• INSTRUCTIONS FOR THE TASK
Filter this data down to the lines that hold "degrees", and copy them.

--- START ---

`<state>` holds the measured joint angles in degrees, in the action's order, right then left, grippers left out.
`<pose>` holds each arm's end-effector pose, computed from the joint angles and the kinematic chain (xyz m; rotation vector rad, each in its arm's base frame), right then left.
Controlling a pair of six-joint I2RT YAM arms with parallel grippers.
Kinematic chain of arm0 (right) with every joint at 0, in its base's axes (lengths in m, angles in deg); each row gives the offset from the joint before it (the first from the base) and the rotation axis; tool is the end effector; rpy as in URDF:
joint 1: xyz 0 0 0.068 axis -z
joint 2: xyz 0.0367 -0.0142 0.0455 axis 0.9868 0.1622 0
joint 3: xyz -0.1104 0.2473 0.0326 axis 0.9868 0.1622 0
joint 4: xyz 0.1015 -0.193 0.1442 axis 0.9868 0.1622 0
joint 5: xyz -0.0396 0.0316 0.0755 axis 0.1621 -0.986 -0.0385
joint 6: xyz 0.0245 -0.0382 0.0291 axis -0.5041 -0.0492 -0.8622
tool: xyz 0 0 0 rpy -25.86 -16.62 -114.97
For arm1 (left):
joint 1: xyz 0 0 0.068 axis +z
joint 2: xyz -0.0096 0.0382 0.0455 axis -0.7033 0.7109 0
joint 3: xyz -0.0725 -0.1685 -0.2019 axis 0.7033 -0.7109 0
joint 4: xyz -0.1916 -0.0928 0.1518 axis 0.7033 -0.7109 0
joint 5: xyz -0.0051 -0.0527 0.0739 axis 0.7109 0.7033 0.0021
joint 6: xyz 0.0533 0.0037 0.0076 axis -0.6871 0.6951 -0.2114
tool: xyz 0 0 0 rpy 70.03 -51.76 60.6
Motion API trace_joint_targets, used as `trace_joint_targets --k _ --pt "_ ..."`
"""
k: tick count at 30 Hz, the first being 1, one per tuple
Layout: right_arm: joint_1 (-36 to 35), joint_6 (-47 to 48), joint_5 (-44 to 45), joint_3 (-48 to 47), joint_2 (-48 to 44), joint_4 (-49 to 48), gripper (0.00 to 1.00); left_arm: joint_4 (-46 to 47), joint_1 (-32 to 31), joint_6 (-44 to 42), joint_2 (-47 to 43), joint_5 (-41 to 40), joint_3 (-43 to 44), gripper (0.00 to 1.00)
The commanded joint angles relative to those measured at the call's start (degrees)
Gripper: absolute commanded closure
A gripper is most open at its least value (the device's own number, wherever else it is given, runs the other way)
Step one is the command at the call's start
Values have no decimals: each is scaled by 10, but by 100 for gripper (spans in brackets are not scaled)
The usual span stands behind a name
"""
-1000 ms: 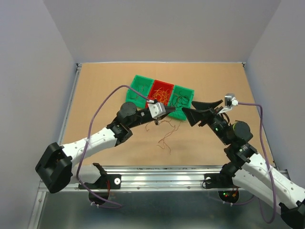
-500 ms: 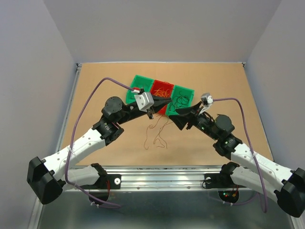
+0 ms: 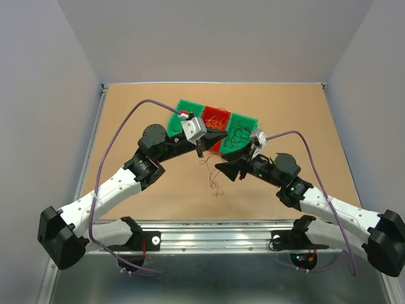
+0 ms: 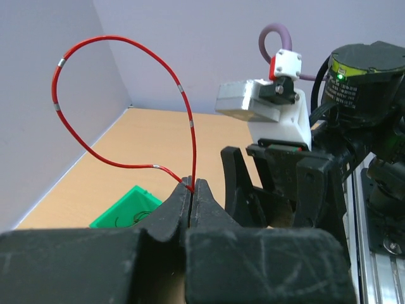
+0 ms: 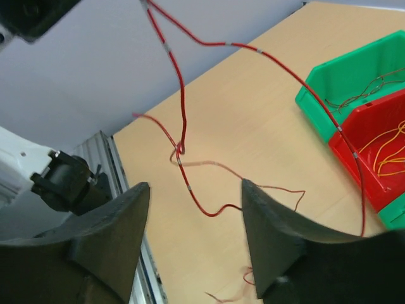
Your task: Untangle the cables
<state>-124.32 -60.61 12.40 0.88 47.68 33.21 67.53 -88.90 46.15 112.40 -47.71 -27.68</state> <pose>0.1516 0.1598 0.2807 -0.5627 1.4773 1.1429 0.1668 -0.1872 0.3922 0.9753 0.9465 -0.8781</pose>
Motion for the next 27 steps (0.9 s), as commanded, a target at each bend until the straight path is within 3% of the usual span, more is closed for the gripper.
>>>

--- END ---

• RESULT OF THIS TASK
`<state>` holds the measured joint angles in degrees, in the action's order, right then left, grippers left out.
The commanded joint angles relative to those measured at the call's start (degrees)

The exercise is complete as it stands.